Photo de Daniel RaoulDaniel Raoul :

Je retiens essentiellement deux enseignements du travail mené avec Pascal Allizard sur le processus normatif européen, l'un assez classique, l'autre plus original ; ce fut une découverte pour moi.

Le premier enseignement est qu'à l'initiative de la Commission Juncker, des efforts sont déployés pour que l'Europe intervienne là où on l'attend et ne complique pas les choses là où on ne l'attend pas, c'est-à-dire pour décider au plus près des réalités et des besoins. Je n'insisterai pas sur les exemples tels que le volume des cuves de toilettes et la taille des bananes. C'est le fameux « mieux légiférer » européen, qui a donné lieu en avril 2016 à un accord entre les trois grandes institutions bruxelloises. Cela n'a pas empêché des ratés comme le récent projet de directive sur les armes à feu, mais je retiens toutefois deux points qui nous donnent espoir : tout d'abord, ce « mieux légiférer » s'applique aussi au passé ; nous l'avions évoqué lors d'une réunion précédente de notre commission. Il concerne le stock de propositions de la Commission dans lequel un grand ménage a été fait depuis deux ans et s'applique au stock de réglementations européennes inutiles ou trop complexes qui sont passées au crible de la plateforme REFIT, rénovée l'an dernier. Notre commission se souvient du texte sur le plomb dans le cristal ou du projet de directive stupide qui interdisait tout simplement l'utilisation des scanners et des IRM, car on était en présence d'un champ électromagnétique.
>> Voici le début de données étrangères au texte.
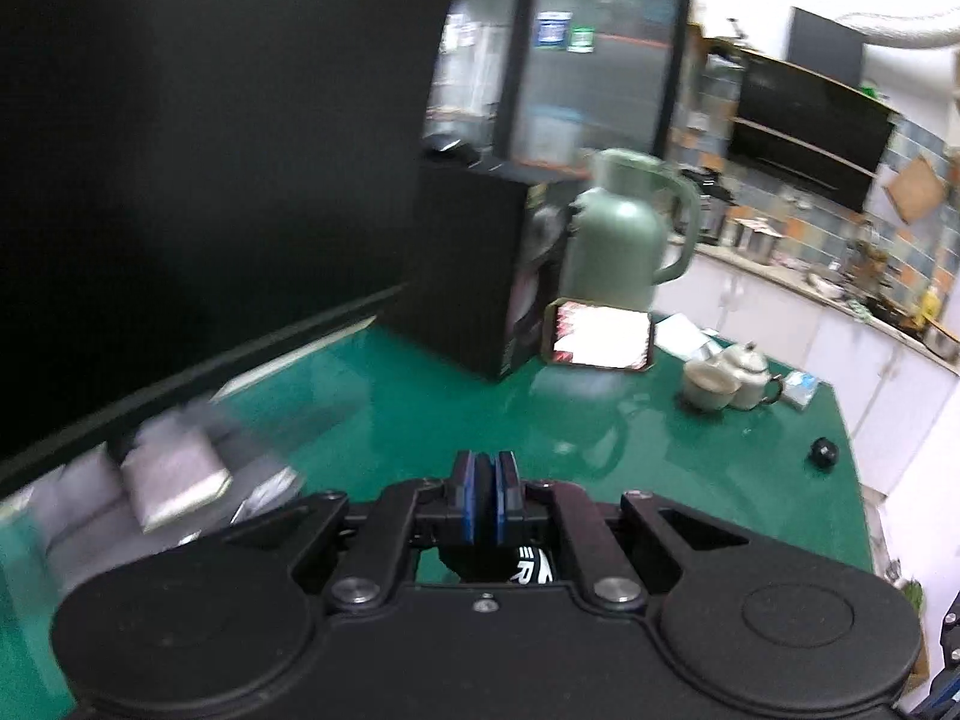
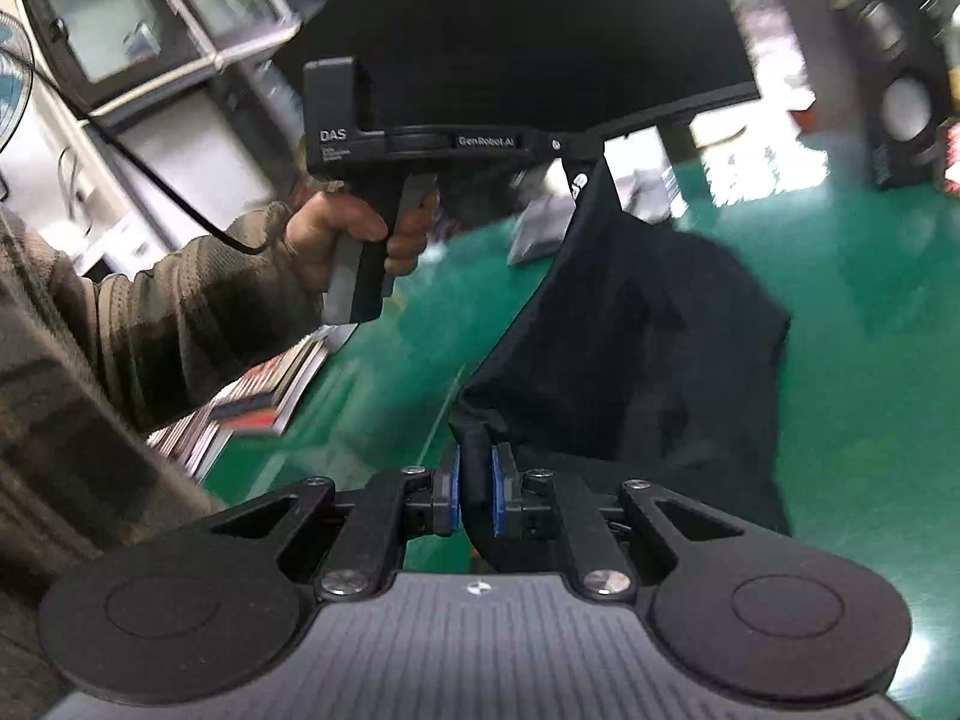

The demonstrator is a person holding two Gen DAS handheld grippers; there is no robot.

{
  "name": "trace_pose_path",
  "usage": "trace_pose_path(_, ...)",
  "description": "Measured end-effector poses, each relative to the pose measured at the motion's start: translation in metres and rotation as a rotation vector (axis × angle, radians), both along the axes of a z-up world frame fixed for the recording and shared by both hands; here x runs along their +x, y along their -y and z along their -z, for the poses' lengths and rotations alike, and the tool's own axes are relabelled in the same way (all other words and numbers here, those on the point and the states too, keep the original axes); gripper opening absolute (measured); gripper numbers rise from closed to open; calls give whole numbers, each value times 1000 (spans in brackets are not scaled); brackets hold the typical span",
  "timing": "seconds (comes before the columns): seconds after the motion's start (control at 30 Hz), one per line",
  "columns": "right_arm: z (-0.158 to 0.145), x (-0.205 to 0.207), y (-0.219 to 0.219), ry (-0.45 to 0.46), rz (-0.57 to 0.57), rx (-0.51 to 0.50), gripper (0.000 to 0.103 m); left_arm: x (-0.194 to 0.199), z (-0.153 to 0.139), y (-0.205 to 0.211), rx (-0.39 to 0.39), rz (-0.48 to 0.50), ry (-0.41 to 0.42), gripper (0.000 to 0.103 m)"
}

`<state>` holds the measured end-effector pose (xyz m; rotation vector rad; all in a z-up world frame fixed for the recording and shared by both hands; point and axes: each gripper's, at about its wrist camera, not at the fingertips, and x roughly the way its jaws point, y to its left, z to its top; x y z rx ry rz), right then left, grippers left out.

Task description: Fold clothes

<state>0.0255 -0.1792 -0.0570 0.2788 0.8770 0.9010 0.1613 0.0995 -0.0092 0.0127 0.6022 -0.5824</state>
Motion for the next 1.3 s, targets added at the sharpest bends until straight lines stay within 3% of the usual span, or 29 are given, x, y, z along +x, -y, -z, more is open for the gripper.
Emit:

Ensuite, ce « mieux légiférer » ne semble pas être une simple réforme de processus administratif, mais procède d'une véritable volonté politique portée en particulier par le premier vice-président de la Commission, M. Timmermans. Il est en effet urgent de rendre plus efficace le processus normatif européen vis-à-vis des citoyens. Nous n'avons plus le temps de modifier les traités, personne n'envisage d'en écrire un nouveau, tout cela doit donc être engagé dans le cadre institutionnel existant. Nous sommes d'avis que le « mieux légiférer » combiné au meilleur respect du principe de subsidiarité et de proportionnalité posé par le traité de Lisbonne peut donner des résultats. Cela se fera notamment si la nouvelle procédure d'études d'impact inclut davantage les PME, qui sont les grandes exclues des processus de normalisation, notamment en étendant la pratique des tests PME ; si ces études s'appliquent aux actes délégués et aux actes d'exécution, qui en ont souvent le plus besoin ; si les évaluations ex post sont vraiment pratiquées ; si nos administrations nationales jouent le jeu. Or à ce jour, alors qu'on parle de « mieux légiférer » à Bruxelles et de « choc de simplification » à Paris, il serait souhaitable que les deux initiatives s'articulent.
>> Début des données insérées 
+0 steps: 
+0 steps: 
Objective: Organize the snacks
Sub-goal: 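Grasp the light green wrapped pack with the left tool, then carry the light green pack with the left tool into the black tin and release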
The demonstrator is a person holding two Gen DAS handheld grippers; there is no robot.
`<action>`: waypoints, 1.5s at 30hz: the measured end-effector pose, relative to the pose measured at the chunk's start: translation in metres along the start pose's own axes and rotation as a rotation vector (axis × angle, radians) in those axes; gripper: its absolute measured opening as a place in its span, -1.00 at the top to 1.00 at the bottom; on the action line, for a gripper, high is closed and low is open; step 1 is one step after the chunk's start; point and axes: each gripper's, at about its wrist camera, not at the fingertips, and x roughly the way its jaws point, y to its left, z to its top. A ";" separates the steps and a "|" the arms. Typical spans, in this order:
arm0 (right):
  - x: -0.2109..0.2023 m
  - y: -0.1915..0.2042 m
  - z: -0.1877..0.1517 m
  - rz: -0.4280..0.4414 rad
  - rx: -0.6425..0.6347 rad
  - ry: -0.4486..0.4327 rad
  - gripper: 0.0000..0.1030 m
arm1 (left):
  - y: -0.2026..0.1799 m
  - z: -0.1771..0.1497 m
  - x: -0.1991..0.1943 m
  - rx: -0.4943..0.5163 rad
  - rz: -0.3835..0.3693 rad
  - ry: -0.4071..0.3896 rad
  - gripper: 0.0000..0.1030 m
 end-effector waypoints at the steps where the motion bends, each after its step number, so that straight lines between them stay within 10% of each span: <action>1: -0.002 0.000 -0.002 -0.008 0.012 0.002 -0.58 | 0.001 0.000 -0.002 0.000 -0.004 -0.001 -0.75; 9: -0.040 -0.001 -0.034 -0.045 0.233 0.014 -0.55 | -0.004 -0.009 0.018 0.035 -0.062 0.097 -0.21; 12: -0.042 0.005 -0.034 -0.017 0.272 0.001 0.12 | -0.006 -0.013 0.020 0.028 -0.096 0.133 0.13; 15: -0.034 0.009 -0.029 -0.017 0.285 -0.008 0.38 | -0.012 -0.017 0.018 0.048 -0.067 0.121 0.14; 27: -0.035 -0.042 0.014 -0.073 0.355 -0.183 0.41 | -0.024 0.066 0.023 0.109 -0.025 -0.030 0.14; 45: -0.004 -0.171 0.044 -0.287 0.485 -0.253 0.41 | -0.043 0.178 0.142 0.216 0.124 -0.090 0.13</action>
Le deuxième enseignement concerne un aspect moins connu du processus normatif européen : de nombreuses normes européennes sont des coproductions public-privé. On pourrait presque parler d'un partenariat public-privé, ou PPP, où le maître d'ouvrage est la Commission ; les PME souffrent d'un manque de représentativité, la participation aux différents groupes de travail n'étant pas à leur portée.

Je ne parle pas du lobbying classique par lequel les grands groupes tentent trop souvent d'imposer des normes qui finissent par tuer la concurrence, en particulier parce que les PME ne peuvent les satisfaire, ni des procédures de consultations publiques, mais d'un phénomène qui porte un nom un peu barbare, le « mandat de normalisation », qui prend une importance considérable depuis quinze ou vingt ans. Dans un grand nombre de secteurs, les directives européennes se contentent de fixer les caractéristiques générales auxquelles les produits européens doivent répondre et renvoient, pour les éléments plus précis, à des normes négociées essentiellement entre les professionnels au sein du Comité européen de normalisation, le CEN, qui est l'AFNOR européen. Si elles sont validées par la Commission, ces normes ne sont plus de simples normes volontaires de type ISO ou AFNOR, mais pas non plus des normes obligatoires. Elles sont dans un entre-deux : les produits qui répondent à ces normes bénéficient d'une présomption de conformité pour obtenir le marquage CE qui ouvre les portes du marché intérieur. Il est toujours possible de respecter la directive par d'autres procédés, si on le prouve. Évidemment, il y a là encore deux poids, deux mesures : les PME ont moins les moyens d'administrer cette preuve et d'échapper à la norme que les grandes entreprises, ce qui peut mettre en danger leur capacité d'innovation vis-à-vis des grands groupes.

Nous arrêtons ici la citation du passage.